--- WORK ITEM ---
Print, exactly as they appear in the listing below, the lines from the line with "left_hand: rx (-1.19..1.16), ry" to the line with "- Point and", with both end lines kept.

________________________

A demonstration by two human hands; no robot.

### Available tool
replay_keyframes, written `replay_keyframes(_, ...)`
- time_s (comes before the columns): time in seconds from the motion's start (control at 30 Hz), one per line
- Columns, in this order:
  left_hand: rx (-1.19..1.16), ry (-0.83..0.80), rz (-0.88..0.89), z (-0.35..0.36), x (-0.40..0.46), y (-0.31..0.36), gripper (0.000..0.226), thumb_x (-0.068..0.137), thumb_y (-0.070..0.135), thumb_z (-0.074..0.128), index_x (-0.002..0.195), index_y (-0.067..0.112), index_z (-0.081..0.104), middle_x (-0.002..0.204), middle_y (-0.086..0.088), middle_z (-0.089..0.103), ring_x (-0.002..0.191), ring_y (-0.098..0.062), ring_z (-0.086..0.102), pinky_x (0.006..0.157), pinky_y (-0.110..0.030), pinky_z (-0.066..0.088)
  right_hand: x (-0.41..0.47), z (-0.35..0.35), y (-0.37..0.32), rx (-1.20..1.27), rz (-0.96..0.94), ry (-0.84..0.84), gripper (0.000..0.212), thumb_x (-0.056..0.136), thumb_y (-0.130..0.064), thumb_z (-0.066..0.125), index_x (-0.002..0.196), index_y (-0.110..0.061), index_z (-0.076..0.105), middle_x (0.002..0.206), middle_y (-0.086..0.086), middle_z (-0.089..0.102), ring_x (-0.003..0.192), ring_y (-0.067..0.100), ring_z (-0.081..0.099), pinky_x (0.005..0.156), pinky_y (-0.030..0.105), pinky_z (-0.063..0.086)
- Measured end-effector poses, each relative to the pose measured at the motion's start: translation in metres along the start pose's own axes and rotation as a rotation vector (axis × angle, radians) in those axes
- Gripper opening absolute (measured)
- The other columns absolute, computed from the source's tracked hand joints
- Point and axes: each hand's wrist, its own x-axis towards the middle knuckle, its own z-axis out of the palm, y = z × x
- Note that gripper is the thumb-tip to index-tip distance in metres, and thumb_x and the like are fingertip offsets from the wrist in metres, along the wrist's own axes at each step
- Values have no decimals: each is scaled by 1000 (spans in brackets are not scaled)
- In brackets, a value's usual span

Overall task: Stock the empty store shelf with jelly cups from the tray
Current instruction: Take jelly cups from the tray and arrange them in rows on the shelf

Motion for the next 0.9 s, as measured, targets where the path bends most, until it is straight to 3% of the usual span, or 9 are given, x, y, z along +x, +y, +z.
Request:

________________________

--- ANSWER BOX ---
  left_hand: rx (-1.19..1.16), ry (-0.83..0.80), rz (-0.88..0.89), z (-0.35..0.36), x (-0.40..0.46), y (-0.31..0.36), gripper (0.000..0.226), thumb_x (-0.068..0.137), thumb_y (-0.070..0.135), thumb_z (-0.074..0.128), index_x (-0.002..0.195), index_y (-0.067..0.112), index_z (-0.081..0.104), middle_x (-0.002..0.204), middle_y (-0.086..0.088), middle_z (-0.089..0.103), ring_x (-0.002..0.191), ring_y (-0.098..0.062), ring_z (-0.086..0.102), pinky_x (0.006..0.157), pinky_y (-0.110..0.030), pinky_z (-0.066..0.088)
  right_hand: x (-0.41..0.47), z (-0.35..0.35), y (-0.37..0.32), rx (-1.20..1.27), rz (-0.96..0.94), ry (-0.84..0.84), gripper (0.000..0.212), thumb_x (-0.056..0.136), thumb_y (-0.130..0.064), thumb_z (-0.066..0.125), index_x (-0.002..0.196), index_y (-0.110..0.061), index_z (-0.076..0.105), middle_x (0.002..0.206), middle_y (-0.086..0.086), middle_z (-0.089..0.102), ring_x (-0.003..0.192), ring_y (-0.067..0.100), ring_z (-0.081..0.099), pinky_x (0.005..0.156), pinky_y (-0.030..0.105), pinky_z (-0.063..0.086)
- Measured end-effector poses, each relative to the pose measured at the motion's start: translation in metres along the start pose's own axes and rotation as a rotation vector (axis × angle, radians) in those axes
- Gripper opening absolute (measured)
- The other columns absolute, computed from the source's tracked hand joints
- Point and axes: each hand's wrist, its own x-axis towards the middle knuckle, its own z-axis out of the palm, y = z × x

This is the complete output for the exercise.